Qui a commandé l’œuvre ?

C’est un projet du ministère de la Culture qui vise à doter les régions de monuments. Dans la région du Centre, c’est la statue de Thomas Sankara qui devait être construite et offerte à la ville ; mais comme le Mémorial Thomas Sankara était en gestation, le ministère a estimé qu’elle y avait sa place.

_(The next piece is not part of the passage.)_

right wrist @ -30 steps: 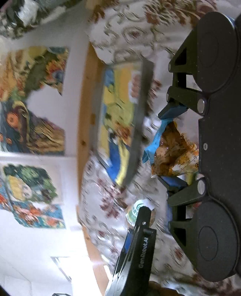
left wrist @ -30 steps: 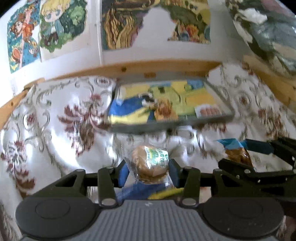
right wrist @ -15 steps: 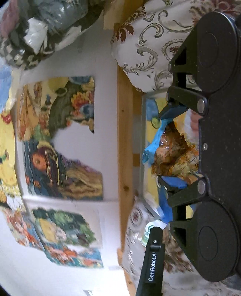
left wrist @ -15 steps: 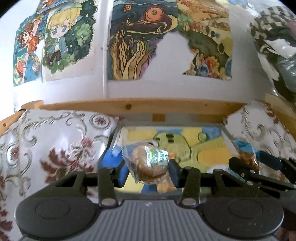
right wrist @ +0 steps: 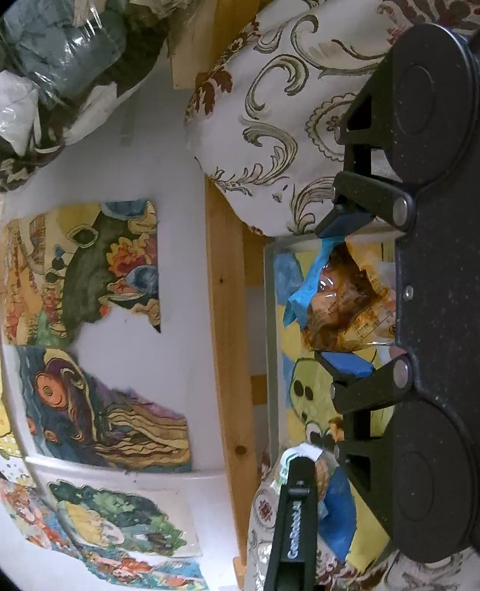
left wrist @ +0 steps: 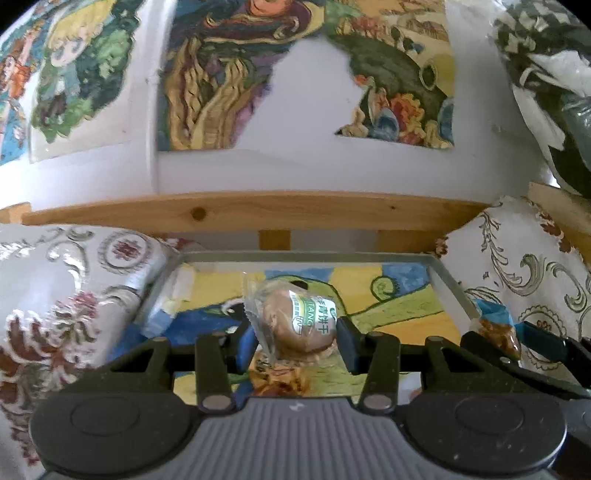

Dès le début des travaux, il y a des visites de chantier à tout moment et parfois, le ministre Barry nous apportait des sachets d’eau et donnait de sa poche 5 ou 10 000 F CFA aux travailleurs pour manger parce qu’il voyait bien que nous travaillions dans des conditions difficiles. Mon seul salut, est qu’il a parlé aux jeunes en leur disant qu’il fallait terminer le travail avant d’être payé ; avec le temps, certains ont compris la merde dans laquelle je me trouvais. Pour l’approvisionnement en matière première, c’est-à-dire le bronze, nous avons été parfois obligé d’aller le chercher en Guinée Conakry, Guinée-équatoriale, en Côte d’Ivoire, etc.
Au total, nous avons au besoin de 10 tonnes de bronze et au final, l’œuvre je suis fier pèse 7 tonnes. Je veux rassurer mes proches et ceux qui m’aiment : votre artiste n’a pas changé et ne faites pas attention à cette polémique.
Financièrement, avec les travaux de réajustement que je dois effectuer à mes frais, si je m’en tire avec au moins 5 millions F CFA, ce sera déjà quelque chose de gagné.